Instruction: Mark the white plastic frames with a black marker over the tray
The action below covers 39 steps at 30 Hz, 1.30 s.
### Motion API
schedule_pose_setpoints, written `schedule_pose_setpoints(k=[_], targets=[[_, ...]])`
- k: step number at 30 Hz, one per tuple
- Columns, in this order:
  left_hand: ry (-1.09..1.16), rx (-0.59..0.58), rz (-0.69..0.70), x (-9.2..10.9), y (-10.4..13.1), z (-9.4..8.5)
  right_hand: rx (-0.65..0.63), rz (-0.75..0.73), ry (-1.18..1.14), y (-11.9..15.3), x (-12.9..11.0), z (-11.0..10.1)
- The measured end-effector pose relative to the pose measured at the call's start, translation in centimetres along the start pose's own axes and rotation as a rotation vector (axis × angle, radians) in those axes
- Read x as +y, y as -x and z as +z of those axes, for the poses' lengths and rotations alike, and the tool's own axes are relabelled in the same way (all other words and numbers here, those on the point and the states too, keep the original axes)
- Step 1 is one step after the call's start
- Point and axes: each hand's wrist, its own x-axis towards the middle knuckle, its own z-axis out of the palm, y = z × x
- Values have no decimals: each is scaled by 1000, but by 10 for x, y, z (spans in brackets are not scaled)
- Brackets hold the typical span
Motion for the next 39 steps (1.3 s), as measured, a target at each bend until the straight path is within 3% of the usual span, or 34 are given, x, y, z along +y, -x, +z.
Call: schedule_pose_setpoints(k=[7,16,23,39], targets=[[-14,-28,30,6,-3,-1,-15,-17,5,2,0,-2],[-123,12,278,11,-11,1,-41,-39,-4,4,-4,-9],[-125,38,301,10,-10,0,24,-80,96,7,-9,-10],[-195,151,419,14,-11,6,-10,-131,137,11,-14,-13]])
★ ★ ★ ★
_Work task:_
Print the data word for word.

_Exercise result:_
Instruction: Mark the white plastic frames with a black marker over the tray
The action below covers 39 steps at 30 Hz, 1.30 s.
### Motion API
schedule_pose_setpoints, written `schedule_pose_setpoints(k=[_], targets=[[_, ...]])`
- k: step number at 30 Hz, one per tuple
- Columns, in this order:
  left_hand: ry (-1.09..1.16), rx (-0.59..0.58), rz (-0.69..0.70), x (-9.2..10.9), y (-10.4..13.1), z (-9.4..8.5)
  right_hand: rx (-0.65..0.63), rz (-0.75..0.73), ry (-1.18..1.14), y (-11.9..15.3), x (-12.9..11.0), z (-11.0..10.1)
- The measured end-effector pose relative to the pose measured at the call's start, translation in centimetres along the start pose's own axes and rotation as a rotation vector (axis × angle, radians) in those axes
- Read x as +y, y as -x and z as +z of those axes, for the poses' lengths and rotations alike, and the tool's own axes are relabelled in the same way (all other words and numbers here, those on the point and the states too, keep the original axes)
- Step 1 is one step after the call's start
- Point and axes: each hand's wrist, its own x-axis towards the middle knuckle, its own z-axis out of the palm, y = z × x
- Values have no decimals: each is scaled by 1000, but by 10 for x, y, z (spans in brackets are not scaled)
- Brackets hold the typical span
Motion for the next 39 steps (1.3 s), as measured, a target at each bend until the straight path is within 3% of the usual span, or 34 are given, x, y, z along +y, -x, +z.
Call: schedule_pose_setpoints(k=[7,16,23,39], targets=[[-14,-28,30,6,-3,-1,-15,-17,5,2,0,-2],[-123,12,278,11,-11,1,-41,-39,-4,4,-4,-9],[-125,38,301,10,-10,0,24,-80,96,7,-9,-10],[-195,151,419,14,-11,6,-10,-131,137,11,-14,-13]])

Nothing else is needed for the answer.